My boyfriend just doesn’t understand why I don’t want to meet his parents. My boyfriend is white and grew up in a small town in Arkansas, and his mom and dad are republicans. Given all that’s going on and given he’s my first white boyfriend, I don’t want to meet his parents at this time. I get those are his parents and I’ll probably have to meet them, but I’m not there yet. We’ve been together for 6 months. I guess my question here is would you suck it up and meet the parents now? I mean my boyfriend is really riding my ass about this and not in a good way.
-Mr. Dark Knight 93
P.S. My boyfriend is definitely not a republican
Love your advice, been a fan for a while. There’s a friend that I have that I’m insanely attracted to. He knows that I’m attracted to him but I’ve never “tried” him because he’s not interested. He says that we’re like family and he’s not feeling me like that. I don’t see us like that.
Well…recently he created an online platform for adult entertainment (onlyfans, jutforfans, etc). I’m a subscriber to his platform. I haven’t told him this. I also have been making suggestions for different content he should produce anonymously as a patron on the website. At first I was cool with this but now I think I might be treading on boundaries. Am I wrong for this? Thanks for the advice
Might Be Grimy
I love my boyfriend so damn much, but he keeps telling me white lies. I’ll give you an example. One of our mutual friends recently posted a pic of his gym progress on Instagram and my boyfriend liked it. When I was talking to my boyfriend about how good our friend looks, he tells me he didn’t see the picture. I couldn’t figure out why he told that lie.

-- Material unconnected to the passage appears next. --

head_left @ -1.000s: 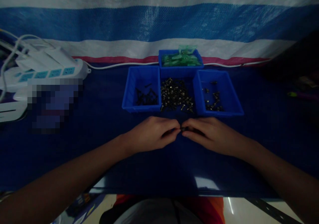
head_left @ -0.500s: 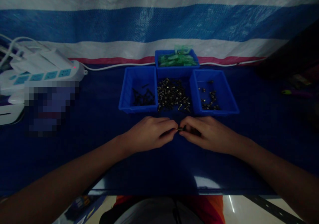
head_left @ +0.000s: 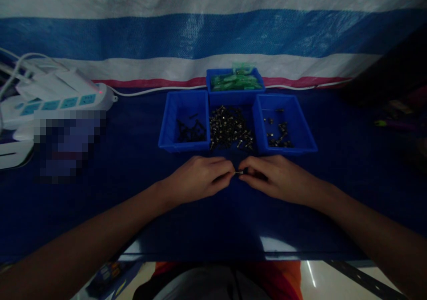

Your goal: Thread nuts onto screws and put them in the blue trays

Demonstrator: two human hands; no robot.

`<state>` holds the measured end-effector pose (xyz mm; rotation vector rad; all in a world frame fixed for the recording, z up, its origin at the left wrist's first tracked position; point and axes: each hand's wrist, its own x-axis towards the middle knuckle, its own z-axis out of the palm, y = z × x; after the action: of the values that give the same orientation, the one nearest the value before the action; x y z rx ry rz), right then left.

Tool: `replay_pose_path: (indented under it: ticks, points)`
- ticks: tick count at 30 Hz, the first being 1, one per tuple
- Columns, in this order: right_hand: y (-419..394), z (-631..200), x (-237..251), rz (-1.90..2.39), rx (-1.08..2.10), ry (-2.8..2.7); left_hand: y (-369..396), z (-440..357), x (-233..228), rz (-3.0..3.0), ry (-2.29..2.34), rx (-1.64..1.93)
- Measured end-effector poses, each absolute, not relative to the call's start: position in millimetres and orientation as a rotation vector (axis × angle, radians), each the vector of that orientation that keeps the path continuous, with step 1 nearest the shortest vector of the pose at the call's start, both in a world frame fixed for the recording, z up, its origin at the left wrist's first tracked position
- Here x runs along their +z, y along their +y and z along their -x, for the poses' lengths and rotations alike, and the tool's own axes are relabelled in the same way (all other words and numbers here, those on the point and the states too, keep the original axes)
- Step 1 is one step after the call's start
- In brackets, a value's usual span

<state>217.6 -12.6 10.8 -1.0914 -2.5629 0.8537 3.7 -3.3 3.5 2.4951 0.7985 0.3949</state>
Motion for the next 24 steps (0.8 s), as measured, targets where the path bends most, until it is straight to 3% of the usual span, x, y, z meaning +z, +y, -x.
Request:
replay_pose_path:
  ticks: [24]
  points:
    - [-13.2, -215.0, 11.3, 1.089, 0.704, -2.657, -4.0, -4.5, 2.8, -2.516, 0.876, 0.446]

To give you another example, 2 months ago through random conversation he told me that the car he drives is all paid off. Then a week ago I saw a deal for like a cute vacation and he told me he didn’t have the money for one right now because he had to pay his car note. White lies like this are driving me nuts.
It’s weird because I feel like he’s truthful with the big things, but I have no idea why he tells these white lies. When I confront him on these lies, he always has an excuse, or tells me I misunderstood him. What would you do in my shoes? Keep in mind, everything else in our relationship is really good.